Advanced Research Using Supercomputers - From Molecular Biology To Astrophysics.
About five years ago, the physicist Klaus Tschira (1940 – 2015) and the Klaus Tschira Foundation founded the Heidelberg Institute for Theoretical Studies (HITS). Today, around 120 scientists from 22 countries work at the non-profit research institute. Organized in 13 groups, they explore scientific subjects by means of advanced mathematical and computational methods and powerful supercomputers. Looking back on the past year, the newly published annual report illustrates the spectrum of HITS research and the development of the institution after the decease of Klaus Tschira at the end of March 2015. “We are continuing to pursue our goal of high-level interdisciplinary work on data-driven research in the pioneering spirit of our founder,” says HITS Scientific Director Prof. Rebecca Wade, who heads the HITS together with Managing Director Dr. Gesa Schönberger.In 2015, once again two HITS scientists numbered among the world’s most cited researchers. The Thomson Reuters Group study “Highly Cited Researchers” showed that the work of astrophysicist Prof. Volker Springel (Theoretical Astrophysics group) and mathematician Prof. Tilmann Gneiting (Computational Statistics group) belongs to the top one percent of the world’s most cited research in their respective fields. The ranking is an important indicator of the influence of a scientific publication.

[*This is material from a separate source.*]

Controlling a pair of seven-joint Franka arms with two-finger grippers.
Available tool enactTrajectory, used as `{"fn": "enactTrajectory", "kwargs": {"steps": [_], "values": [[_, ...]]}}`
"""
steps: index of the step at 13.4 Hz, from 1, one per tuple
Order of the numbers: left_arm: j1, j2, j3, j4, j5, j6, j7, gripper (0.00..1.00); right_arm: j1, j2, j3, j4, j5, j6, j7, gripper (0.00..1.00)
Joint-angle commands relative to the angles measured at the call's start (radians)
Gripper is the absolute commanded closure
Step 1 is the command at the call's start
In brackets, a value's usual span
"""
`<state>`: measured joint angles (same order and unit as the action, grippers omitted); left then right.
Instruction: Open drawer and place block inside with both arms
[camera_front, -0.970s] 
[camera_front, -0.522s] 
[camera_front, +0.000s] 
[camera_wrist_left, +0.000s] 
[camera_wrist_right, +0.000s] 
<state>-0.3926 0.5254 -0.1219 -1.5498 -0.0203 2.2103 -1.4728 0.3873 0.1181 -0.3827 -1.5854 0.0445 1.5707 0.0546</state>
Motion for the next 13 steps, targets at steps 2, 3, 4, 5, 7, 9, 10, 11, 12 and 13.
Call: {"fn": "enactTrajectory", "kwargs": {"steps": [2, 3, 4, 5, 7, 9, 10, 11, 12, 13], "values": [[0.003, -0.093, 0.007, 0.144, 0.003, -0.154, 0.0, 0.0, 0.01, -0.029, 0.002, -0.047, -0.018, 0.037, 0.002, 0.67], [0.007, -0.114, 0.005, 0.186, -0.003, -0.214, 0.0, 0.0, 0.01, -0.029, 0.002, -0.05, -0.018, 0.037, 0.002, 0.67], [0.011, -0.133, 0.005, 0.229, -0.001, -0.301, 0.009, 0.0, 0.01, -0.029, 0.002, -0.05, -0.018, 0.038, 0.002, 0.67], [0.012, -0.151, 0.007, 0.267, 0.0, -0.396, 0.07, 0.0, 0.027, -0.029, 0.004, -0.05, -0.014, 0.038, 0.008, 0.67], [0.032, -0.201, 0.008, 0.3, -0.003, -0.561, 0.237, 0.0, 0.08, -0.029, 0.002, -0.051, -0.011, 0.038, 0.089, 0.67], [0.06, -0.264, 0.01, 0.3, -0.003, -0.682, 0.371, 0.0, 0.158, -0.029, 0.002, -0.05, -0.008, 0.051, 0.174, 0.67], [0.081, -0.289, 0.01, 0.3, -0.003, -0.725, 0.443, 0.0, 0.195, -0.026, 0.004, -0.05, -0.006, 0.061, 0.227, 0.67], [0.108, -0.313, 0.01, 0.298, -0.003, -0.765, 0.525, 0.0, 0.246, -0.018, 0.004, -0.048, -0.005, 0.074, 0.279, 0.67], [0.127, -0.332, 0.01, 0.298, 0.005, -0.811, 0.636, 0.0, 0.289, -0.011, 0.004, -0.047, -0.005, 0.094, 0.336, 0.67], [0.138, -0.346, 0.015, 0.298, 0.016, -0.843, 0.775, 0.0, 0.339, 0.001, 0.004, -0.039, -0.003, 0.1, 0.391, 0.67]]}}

HITS-mathematicians Dr. Michael Schick and Prof. Vincent Heuveline (Data Mining and Uncertainty Quantification group) published a scientific paper on the computational simulation of flow processes in one of the five journals of the Society for Industrial and Applied Mathematics (SIAM) for which they received one of the highest honors in the field of applied mathematics.
Numerous research results are the outcome of intensive cooperations of HITS scientists with other researchers at home and abroad. Thus, HITS scientist Prof. Frauke Gräter (Molecular Biomechanics Group), together with colleagues from the European Molecular Biology Laboratory (EMBL) and the Institute of Structural Biology (IBS) in Grenoble in France solved a fundamental mystery of molecular biology: The question of how the traffic of molecules between the cytoplasm and the nucleus of a cell can be so fast and yet accurate enough to prevent the passage of unwanted molecules. Using computer simulations and experiments, the researchers found that a very flexible and disordered protein can bind to its receptor within billionths of a second (publication in the journal “Cell”).
Moreover, two new groups were set up in 2015: In January, the group “Physics of Stellar Objects” began to work under astrophysicist Prof. Fritz Röpke. It investigates the death of stars, the so-called “supernovae”. In July, the mathematician Prof. Anna Wienhard set up her group “Groups and Geometry”. She examines symmetries and so-called deformation spaces in geometric structures. The HITS astrophysicist Dr. Christoph Pfrommer received a Consolidator Grant from the European Research Council (ERC) worth two million euros for his research project, enabling him to establish his own junior group at the institute.
In autumn 2016, HITS and the University of Heidelberg plan to fill a new professorship for scientific visualization. “The close collaboration with Heidelberg University and Karlsruhe Institute of Technology (KIT) is also documented by the fact that both became shareholders of HITS at the end of 2014,” institute Scientific Director Prof. Rebecca Wade explains.